YOUR ASSIGNMENT ▸
Without altering a single character, set down all of the data below.

TASK MATERIAL ▸
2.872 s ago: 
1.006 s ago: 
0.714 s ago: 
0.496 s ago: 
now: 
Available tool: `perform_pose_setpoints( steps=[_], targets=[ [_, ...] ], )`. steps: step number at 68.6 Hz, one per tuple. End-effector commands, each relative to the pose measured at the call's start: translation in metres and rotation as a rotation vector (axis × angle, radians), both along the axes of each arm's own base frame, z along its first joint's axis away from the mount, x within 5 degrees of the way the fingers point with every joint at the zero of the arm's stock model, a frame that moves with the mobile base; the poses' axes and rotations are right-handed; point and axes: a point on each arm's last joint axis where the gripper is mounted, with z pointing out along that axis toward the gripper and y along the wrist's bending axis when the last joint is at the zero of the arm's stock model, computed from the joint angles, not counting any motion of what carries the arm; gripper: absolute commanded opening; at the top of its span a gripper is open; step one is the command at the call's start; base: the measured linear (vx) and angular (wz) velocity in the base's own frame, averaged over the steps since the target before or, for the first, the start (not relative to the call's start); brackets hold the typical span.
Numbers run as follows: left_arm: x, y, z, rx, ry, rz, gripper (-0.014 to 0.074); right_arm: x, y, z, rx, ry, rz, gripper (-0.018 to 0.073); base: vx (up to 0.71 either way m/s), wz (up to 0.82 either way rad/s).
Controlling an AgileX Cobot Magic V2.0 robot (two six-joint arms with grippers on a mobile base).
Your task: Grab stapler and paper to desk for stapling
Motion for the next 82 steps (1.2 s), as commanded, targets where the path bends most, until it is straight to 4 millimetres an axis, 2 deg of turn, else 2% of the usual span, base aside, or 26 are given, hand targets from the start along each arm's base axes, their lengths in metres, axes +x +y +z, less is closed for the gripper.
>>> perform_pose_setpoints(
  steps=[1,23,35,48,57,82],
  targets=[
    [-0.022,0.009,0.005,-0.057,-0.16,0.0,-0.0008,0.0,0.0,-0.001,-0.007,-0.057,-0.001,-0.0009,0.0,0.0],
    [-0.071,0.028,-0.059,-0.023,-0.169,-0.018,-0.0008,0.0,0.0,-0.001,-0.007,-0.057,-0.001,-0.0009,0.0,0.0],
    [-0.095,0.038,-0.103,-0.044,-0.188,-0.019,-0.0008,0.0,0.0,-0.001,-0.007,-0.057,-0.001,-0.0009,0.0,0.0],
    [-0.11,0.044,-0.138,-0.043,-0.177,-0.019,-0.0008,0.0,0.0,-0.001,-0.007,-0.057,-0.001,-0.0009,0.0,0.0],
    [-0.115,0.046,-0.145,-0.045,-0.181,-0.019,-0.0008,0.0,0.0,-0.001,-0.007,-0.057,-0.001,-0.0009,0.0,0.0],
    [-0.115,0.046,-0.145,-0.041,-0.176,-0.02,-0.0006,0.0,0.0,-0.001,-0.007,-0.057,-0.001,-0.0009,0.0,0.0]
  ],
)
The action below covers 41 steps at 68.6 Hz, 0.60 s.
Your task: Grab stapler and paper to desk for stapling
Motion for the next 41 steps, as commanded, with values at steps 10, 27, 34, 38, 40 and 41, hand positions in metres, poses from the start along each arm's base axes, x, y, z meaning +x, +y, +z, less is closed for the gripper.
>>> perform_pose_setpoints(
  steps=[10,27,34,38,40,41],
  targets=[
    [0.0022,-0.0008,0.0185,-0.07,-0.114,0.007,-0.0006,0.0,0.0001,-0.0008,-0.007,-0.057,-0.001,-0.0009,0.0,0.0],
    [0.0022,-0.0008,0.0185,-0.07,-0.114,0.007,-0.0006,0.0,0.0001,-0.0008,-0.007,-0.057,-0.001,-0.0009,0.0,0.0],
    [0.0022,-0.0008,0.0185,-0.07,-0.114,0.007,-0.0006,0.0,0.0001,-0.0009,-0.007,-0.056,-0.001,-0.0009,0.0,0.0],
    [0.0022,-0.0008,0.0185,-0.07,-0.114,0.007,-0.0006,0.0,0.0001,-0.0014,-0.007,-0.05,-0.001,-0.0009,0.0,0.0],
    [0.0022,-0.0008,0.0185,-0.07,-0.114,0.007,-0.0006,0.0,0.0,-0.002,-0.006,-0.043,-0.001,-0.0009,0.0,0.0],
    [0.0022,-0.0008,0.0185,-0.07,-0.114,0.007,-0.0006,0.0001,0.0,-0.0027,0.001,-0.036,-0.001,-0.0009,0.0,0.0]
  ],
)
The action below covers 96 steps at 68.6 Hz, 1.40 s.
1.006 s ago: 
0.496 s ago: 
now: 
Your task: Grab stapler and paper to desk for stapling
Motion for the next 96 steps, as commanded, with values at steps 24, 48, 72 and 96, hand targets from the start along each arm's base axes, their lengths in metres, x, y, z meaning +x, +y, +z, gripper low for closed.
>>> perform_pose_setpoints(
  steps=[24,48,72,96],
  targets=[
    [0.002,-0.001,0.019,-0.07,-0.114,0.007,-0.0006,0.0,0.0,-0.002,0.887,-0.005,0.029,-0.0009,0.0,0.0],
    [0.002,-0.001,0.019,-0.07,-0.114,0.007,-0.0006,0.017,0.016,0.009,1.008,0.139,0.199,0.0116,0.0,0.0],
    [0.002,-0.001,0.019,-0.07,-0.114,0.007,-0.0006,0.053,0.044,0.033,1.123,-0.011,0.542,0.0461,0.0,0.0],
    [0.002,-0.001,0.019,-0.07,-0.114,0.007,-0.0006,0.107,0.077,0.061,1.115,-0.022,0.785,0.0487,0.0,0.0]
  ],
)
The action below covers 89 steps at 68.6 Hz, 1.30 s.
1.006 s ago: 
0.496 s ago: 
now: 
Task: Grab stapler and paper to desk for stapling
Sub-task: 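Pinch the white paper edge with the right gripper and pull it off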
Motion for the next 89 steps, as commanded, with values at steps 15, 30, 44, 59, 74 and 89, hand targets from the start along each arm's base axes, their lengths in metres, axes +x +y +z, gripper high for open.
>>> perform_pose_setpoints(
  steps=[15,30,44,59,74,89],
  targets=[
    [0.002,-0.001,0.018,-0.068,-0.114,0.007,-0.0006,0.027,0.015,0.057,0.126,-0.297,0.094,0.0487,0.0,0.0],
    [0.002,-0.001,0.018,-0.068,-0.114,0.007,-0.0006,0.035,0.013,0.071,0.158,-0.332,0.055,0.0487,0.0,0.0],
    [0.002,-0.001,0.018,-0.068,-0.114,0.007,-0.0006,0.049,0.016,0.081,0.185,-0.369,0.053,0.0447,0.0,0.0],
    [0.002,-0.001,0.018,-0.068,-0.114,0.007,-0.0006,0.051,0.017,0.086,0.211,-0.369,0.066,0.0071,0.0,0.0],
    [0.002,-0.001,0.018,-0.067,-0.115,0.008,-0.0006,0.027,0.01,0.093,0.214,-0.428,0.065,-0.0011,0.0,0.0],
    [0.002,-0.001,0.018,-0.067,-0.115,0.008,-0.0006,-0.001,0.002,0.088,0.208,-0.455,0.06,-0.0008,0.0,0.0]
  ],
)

SOLUTION FOR THIS TASK ▸
2.872 s ago: 
1.006 s ago: 
0.714 s ago: 
0.496 s ago: 
now: 
Available tool: `perform_pose_setpoints( steps=[_], targets=[ [_, ...] ], )`. steps: step number at 68.6 Hz, one per tuple. End-effector commands, each relative to the pose measured at the call's start: translation in metres and rotation as a rotation vector (axis × angle, radians), both along the axes of each arm's own base frame, z along its first joint's axis away from the mount, x within 5 degrees of the way the fingers point with every joint at the zero of the arm's stock model, a frame that moves with the mobile base; the poses' axes and rotations are right-handed; point and axes: a point on each arm's last joint axis where the gripper is mounted, with z pointing out along that axis toward the gripper and y along the wrist's bending axis when the last joint is at the zero of the arm's stock model, computed from the joint angles, not counting any motion of what carries the arm; gripper: absolute commanded opening; at the top of its span a gripper is open; step one is the command at the call's start; base: the measured linear (vx) and angular (wz) velocity in the base's own frame, averaged over the steps since the target before or, for the first, the start (not relative to the call's start); brackets hold the typical span.
Numbers run as follows: left_arm: x, y, z, rx, ry, rz, gripper (-0.014 to 0.074); right_arm: x, y, z, rx, ry, rz, gripper (-0.018 to 0.073); base: vx (up to 0.71 either way m/s), wz (up to 0.82 either way rad/s).
Controlling an AgileX Cobot Magic V2.0 robot (two six-joint arms with grippers on a mobile base).
Your task: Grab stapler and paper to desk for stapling
Motion for the next 82 steps (1.2 s), as commanded, targets where the path bends most, until it is straight to 4 millimetres an axis, 2 deg of turn, else 2% of the usual span, base aside, or 26 are given, hand targets from the start along each arm's base axes, their lengths in metres, axes +x +y +z, less is closed for the gripper.
>>> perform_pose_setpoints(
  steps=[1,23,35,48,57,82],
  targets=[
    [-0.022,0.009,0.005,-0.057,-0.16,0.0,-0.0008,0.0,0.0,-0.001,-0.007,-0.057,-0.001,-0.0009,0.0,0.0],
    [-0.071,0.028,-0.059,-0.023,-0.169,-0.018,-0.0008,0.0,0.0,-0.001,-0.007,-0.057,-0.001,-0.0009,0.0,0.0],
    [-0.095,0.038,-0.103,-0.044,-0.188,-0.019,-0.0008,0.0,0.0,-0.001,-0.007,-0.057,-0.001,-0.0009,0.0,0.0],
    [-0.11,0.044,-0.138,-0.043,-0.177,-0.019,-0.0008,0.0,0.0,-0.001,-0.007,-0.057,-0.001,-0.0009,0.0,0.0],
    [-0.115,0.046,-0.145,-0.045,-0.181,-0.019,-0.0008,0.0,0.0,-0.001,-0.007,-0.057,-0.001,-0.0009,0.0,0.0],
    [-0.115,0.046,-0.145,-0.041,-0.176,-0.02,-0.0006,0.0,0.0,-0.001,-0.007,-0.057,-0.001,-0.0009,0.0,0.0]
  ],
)
The action below covers 41 steps at 68.6 Hz, 0.60 s.
Your task: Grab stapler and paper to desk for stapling
Motion for the next 41 steps, as commanded, with values at steps 10, 27, 34, 38, 40 and 41, hand positions in metres, poses from the start along each arm's base axes, x, y, z meaning +x, +y, +z, less is closed for the gripper.
>>> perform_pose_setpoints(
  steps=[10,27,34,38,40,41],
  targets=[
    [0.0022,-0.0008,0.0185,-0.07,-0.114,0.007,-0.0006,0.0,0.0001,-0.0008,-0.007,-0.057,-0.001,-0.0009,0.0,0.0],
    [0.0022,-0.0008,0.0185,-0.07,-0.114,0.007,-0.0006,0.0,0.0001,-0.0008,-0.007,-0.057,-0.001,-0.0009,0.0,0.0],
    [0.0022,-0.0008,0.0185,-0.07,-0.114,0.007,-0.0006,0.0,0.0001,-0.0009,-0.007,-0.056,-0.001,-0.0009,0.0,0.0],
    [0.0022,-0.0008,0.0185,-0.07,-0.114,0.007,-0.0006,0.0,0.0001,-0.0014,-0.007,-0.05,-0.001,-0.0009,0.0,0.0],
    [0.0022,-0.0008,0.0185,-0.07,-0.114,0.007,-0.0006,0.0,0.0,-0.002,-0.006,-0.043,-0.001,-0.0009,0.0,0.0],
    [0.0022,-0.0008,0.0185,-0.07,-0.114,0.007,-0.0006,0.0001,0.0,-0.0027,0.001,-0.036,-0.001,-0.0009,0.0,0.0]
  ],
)
The action below covers 96 steps at 68.6 Hz, 1.40 s.
1.006 s ago: 
0.496 s ago: 
now: 
Your task: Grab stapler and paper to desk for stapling
Motion for the next 96 steps, as commanded, with values at steps 24, 48, 72 and 96, hand targets from the start along each arm's base axes, their lengths in metres, x, y, z meaning +x, +y, +z, gripper low for closed.
>>> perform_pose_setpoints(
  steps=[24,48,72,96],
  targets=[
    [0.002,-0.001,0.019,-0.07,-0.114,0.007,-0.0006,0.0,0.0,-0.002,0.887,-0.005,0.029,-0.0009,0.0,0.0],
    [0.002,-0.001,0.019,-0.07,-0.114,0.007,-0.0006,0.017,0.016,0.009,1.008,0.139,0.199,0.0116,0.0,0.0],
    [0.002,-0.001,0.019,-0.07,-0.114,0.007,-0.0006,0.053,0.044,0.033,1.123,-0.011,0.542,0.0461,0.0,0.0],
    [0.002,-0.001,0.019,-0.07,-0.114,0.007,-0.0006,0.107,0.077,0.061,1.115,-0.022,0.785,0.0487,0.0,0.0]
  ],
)
The action below covers 89 steps at 68.6 Hz, 1.30 s.
1.006 s ago: 
0.496 s ago: 
now: 
Task: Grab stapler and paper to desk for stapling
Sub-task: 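Pinch the white paper edge with the right gripper and pull it off
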Motion for the next 89 steps, as commanded, with values at steps 15, 30, 44, 59, 74 and 89, hand targets from the start along each arm's base axes, their lengths in metres, axes +x +y +z, gripper high for open.
>>> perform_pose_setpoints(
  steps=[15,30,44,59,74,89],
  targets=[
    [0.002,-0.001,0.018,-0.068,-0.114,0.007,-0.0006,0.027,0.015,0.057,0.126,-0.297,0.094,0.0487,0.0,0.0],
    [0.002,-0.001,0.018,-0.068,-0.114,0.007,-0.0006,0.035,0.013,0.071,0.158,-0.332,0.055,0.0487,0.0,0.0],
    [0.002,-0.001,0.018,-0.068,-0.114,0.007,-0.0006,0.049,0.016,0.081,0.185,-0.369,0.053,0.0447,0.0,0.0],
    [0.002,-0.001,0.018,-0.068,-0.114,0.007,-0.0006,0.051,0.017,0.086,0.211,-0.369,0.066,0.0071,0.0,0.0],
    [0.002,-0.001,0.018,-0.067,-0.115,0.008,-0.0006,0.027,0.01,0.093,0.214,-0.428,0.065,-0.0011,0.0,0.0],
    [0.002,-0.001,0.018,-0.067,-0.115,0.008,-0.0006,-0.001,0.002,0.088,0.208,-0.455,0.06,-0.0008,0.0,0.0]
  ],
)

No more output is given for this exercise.